» **Material to process**:
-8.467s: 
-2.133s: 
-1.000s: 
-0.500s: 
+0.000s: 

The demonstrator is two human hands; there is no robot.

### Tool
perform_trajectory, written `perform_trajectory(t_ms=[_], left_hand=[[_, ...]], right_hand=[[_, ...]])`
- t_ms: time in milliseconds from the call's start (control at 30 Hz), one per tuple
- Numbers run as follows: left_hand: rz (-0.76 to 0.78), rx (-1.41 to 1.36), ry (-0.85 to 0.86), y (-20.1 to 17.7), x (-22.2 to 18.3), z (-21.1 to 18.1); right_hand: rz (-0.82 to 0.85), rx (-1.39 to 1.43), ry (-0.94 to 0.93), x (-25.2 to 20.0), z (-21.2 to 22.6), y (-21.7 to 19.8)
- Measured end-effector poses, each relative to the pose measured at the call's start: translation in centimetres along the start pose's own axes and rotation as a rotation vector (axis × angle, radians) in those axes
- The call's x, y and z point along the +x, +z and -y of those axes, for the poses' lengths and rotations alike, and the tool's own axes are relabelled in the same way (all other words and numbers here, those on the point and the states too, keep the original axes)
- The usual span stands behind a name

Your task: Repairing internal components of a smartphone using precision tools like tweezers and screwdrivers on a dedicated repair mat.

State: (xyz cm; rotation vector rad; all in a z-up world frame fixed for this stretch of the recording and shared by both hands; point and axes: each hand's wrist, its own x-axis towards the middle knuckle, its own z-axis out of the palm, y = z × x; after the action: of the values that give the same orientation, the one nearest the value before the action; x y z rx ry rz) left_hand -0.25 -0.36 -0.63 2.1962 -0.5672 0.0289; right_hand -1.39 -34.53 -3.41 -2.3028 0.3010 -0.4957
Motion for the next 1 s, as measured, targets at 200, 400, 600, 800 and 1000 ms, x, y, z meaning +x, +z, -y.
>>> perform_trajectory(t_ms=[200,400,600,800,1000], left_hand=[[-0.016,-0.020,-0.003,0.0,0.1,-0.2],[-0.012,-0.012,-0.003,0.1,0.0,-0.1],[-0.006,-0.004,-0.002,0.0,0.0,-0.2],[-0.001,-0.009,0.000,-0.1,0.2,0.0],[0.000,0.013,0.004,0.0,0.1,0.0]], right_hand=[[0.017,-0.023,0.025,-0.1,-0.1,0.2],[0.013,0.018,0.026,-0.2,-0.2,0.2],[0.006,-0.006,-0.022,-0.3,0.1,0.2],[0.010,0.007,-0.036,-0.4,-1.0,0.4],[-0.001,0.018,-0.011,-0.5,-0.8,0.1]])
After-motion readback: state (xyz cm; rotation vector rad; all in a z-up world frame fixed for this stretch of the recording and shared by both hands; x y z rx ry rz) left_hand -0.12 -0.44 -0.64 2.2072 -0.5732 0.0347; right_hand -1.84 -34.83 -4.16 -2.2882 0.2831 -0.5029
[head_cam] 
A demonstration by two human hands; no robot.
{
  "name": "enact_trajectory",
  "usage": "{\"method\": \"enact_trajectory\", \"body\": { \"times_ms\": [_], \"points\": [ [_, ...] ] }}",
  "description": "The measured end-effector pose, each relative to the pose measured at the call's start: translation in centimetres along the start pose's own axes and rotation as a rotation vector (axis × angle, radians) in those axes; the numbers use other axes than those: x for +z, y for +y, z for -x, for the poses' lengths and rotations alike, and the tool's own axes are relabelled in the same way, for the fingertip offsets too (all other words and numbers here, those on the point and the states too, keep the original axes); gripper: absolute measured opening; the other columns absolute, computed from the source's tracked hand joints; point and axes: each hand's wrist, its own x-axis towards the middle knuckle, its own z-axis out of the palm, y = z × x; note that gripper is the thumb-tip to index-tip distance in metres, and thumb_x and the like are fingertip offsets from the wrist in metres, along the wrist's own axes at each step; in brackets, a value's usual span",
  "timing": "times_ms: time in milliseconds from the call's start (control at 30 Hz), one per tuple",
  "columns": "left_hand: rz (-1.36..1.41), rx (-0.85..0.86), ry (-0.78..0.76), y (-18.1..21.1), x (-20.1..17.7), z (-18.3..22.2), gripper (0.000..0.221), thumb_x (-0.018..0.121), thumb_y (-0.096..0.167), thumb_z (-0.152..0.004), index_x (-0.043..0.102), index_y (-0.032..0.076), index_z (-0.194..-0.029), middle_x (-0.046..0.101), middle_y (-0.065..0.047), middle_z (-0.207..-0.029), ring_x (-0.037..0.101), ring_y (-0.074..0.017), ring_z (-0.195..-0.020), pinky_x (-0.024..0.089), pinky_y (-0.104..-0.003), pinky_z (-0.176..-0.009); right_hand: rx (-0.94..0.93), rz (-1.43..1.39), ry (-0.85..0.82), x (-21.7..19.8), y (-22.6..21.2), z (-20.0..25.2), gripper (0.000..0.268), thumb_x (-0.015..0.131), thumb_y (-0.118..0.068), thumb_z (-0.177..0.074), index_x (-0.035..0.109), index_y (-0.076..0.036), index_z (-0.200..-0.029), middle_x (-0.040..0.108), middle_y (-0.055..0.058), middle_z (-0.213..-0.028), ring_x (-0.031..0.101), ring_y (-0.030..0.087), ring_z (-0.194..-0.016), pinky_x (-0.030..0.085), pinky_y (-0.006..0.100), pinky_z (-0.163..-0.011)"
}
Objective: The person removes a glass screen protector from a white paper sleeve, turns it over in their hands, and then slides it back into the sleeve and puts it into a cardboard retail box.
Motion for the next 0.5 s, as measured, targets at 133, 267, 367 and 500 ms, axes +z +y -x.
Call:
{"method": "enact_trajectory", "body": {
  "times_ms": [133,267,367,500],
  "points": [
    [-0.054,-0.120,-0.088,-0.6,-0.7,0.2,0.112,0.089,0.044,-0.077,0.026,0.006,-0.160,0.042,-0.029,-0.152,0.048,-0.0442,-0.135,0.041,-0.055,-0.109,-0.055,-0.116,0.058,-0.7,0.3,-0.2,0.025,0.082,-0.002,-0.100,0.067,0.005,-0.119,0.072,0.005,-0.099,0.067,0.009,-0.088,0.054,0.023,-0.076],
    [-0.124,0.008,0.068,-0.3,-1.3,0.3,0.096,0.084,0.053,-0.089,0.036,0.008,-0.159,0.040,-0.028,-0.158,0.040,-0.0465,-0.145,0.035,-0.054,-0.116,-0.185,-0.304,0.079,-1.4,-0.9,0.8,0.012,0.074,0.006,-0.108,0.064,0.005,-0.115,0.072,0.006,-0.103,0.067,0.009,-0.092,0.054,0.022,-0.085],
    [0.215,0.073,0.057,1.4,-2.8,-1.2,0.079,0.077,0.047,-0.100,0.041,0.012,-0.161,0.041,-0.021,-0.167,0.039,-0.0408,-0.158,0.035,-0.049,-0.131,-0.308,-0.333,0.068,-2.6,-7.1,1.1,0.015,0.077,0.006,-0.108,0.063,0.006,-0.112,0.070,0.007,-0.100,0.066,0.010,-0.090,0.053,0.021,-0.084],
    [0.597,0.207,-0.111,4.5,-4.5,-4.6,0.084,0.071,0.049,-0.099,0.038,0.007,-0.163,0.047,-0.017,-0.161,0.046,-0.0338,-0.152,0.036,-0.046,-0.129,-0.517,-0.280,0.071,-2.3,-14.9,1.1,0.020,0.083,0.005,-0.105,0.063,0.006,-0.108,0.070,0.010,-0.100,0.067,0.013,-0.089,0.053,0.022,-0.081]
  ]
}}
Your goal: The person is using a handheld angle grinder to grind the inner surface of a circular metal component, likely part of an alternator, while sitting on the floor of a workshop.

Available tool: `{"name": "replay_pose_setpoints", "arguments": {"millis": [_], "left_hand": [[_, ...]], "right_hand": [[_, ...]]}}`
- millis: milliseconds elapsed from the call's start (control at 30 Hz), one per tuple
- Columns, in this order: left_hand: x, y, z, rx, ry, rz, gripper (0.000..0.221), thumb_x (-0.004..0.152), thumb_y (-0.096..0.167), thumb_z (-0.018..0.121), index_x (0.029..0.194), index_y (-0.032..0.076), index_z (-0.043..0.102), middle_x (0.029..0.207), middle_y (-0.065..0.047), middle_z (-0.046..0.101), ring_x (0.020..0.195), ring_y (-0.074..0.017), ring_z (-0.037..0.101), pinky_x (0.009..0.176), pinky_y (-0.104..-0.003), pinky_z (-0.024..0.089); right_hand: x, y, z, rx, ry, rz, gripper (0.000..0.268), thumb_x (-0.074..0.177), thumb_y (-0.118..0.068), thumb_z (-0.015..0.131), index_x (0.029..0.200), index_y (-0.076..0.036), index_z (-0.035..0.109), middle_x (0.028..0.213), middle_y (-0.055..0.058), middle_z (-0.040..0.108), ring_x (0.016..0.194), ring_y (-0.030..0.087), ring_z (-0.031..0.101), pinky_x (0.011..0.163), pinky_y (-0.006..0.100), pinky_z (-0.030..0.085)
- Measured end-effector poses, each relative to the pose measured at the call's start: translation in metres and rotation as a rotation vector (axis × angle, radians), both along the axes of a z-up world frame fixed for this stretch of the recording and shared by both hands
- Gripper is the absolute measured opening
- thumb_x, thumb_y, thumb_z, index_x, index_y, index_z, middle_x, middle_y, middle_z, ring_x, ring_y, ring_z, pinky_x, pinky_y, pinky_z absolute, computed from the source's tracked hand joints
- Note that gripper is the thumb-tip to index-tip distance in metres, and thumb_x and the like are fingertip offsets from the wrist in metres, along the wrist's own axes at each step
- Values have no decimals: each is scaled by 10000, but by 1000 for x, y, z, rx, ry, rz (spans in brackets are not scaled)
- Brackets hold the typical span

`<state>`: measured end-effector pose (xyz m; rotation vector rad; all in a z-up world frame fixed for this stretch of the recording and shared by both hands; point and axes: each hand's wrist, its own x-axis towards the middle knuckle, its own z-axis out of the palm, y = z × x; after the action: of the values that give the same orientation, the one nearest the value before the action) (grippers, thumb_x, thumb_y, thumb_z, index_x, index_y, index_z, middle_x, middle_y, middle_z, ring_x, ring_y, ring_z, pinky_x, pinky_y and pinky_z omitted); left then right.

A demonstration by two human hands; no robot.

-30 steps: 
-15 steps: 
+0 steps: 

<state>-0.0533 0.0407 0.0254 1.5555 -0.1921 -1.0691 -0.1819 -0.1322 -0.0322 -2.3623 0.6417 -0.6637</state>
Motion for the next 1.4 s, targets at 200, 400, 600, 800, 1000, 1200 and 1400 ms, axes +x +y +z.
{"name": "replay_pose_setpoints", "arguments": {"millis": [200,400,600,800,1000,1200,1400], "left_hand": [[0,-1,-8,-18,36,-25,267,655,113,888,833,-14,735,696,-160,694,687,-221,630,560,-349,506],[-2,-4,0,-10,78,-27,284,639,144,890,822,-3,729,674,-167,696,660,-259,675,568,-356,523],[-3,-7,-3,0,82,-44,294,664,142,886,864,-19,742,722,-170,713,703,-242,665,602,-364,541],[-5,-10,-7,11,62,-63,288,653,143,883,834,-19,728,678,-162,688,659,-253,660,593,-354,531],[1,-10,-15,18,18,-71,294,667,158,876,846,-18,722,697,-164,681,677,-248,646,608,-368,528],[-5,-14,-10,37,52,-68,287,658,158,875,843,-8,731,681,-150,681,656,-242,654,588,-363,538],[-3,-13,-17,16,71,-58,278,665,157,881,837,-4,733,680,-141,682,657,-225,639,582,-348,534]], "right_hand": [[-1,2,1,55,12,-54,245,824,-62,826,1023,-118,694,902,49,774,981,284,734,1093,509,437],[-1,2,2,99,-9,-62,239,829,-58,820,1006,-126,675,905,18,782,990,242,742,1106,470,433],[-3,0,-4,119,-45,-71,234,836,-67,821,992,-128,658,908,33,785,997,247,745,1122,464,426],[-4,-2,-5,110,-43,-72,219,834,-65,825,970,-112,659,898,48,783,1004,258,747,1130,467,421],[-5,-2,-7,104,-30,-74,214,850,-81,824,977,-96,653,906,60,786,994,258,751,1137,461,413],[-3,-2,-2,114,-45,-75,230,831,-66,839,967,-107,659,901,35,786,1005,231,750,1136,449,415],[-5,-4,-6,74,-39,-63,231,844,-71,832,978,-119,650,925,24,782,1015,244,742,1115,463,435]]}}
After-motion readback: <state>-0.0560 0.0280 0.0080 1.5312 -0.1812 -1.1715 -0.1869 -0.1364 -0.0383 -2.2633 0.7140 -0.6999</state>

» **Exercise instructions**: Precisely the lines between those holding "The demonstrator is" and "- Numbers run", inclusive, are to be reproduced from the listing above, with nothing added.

» **Answer to this task**:
The demonstrator is two human hands; there is no robot.

### Tool
perform_trajectory, written `perform_trajectory(t_ms=[_], left_hand=[[_, ...]], right_hand=[[_, ...]])`
- t_ms: time in milliseconds from the call's start (control at 30 Hz), one per tuple
- Numbers run as follows: left_hand: rz (-0.76 to 0.78), rx (-1.41 to 1.36), ry (-0.85 to 0.86), y (-20.1 to 17.7), x (-22.2 to 18.3), z (-21.1 to 18.1); right_hand: rz (-0.82 to 0.85), rx (-1.39 to 1.43), ry (-0.94 to 0.93), x (-25.2 to 20.0), z (-21.2 to 22.6), y (-21.7 to 19.8)

No additional output is expected for this exercise.